═════ STORED DATA

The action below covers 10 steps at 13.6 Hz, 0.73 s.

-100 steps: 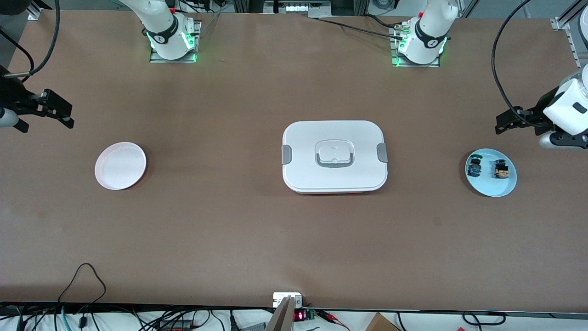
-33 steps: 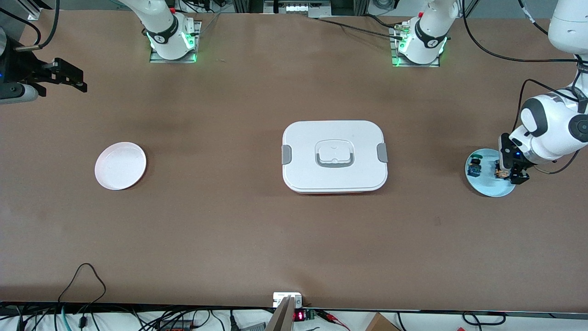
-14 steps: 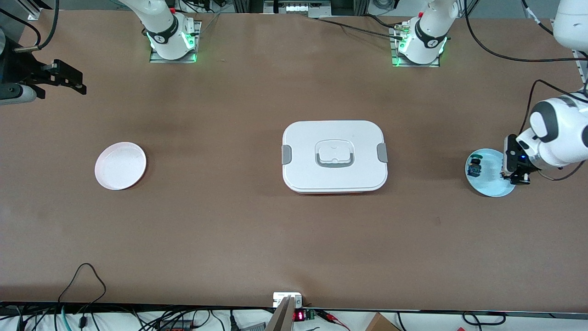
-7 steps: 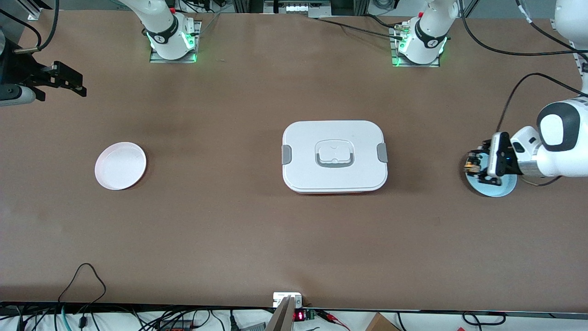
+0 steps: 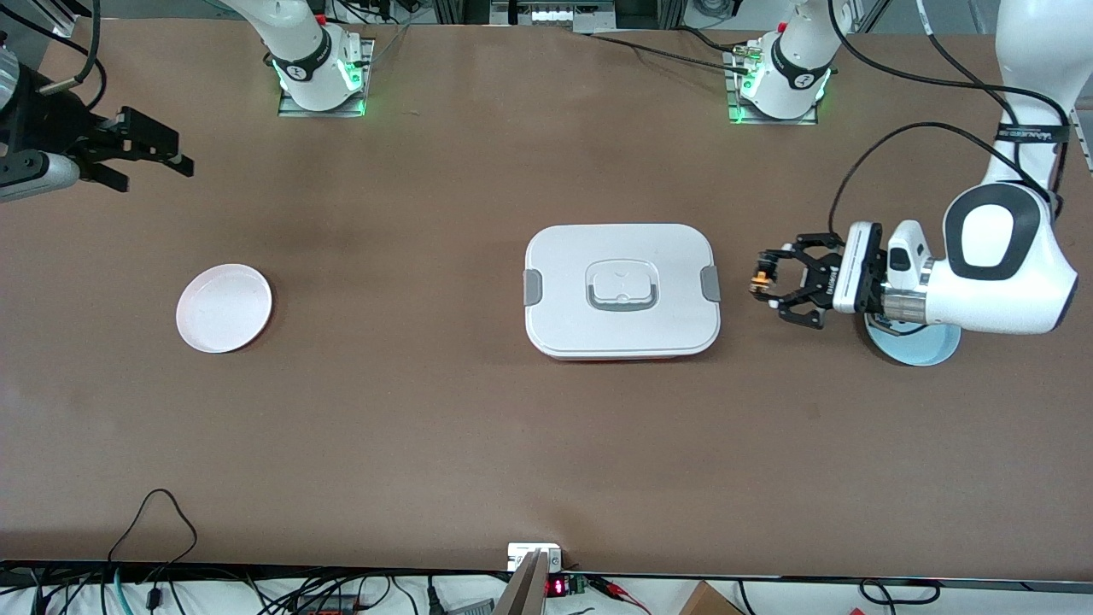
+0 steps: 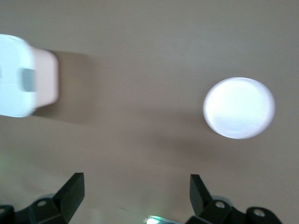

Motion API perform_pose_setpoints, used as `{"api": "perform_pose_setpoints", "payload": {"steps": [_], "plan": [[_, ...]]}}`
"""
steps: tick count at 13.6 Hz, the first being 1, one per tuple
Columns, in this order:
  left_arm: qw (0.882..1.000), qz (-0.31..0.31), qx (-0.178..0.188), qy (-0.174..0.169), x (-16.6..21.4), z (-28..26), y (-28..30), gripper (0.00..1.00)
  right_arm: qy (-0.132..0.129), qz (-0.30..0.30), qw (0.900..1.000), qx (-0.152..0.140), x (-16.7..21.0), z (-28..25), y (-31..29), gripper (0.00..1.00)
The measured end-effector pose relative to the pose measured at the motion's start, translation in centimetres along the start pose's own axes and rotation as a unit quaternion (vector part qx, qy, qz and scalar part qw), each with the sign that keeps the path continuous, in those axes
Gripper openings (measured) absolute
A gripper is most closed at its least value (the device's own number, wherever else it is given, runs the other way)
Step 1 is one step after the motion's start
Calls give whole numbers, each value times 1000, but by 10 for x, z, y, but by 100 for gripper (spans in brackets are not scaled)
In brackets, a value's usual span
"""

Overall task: Transfer orange switch to right arm and place
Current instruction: 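Carry the orange switch toward center while the right gripper approaches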

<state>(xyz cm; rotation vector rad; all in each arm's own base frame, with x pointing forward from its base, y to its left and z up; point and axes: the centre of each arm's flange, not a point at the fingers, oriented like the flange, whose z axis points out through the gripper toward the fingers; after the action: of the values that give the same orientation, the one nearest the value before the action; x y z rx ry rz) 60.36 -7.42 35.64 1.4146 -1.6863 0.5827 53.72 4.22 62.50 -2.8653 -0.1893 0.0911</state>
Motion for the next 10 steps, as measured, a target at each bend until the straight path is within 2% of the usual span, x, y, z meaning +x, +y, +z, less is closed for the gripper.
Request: {"api": "perform_pose_setpoints", "payload": {"steps": [2, 4, 7, 10], "plan": [[999, 21, 16, 47, 44, 7, -3, 72, 7, 0, 997, 71, 13, 11, -12, 100], [996, 40, 18, 77, 80, 21, -3, 72, 14, 9, 989, 149, 33, 29, -23, 100], [991, 56, 35, 113, 122, 54, -9, 72, 29, 30, 967, 252, 65, 57, -41, 100], [984, 65, 69, 150, 170, 89, -14, 72, 49, 48, 938, 340, 89, 79, -73, 100]]}}
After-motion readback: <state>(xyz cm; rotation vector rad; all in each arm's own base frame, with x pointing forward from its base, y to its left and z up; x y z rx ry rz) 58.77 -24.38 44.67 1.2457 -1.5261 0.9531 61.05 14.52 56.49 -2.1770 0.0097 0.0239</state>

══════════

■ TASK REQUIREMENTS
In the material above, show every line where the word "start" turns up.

■ EXERCISE OUTPUT
The measured end-effector pose relative to the pose measured at the motion's start, translation in centimetres along the start pose's own axes and rotation as a unit quaternion (vector part qx, qy, qz and scalar part qw), each with the sign that keeps the path continuous, in those axes
Step 1 is one step after the motion's start

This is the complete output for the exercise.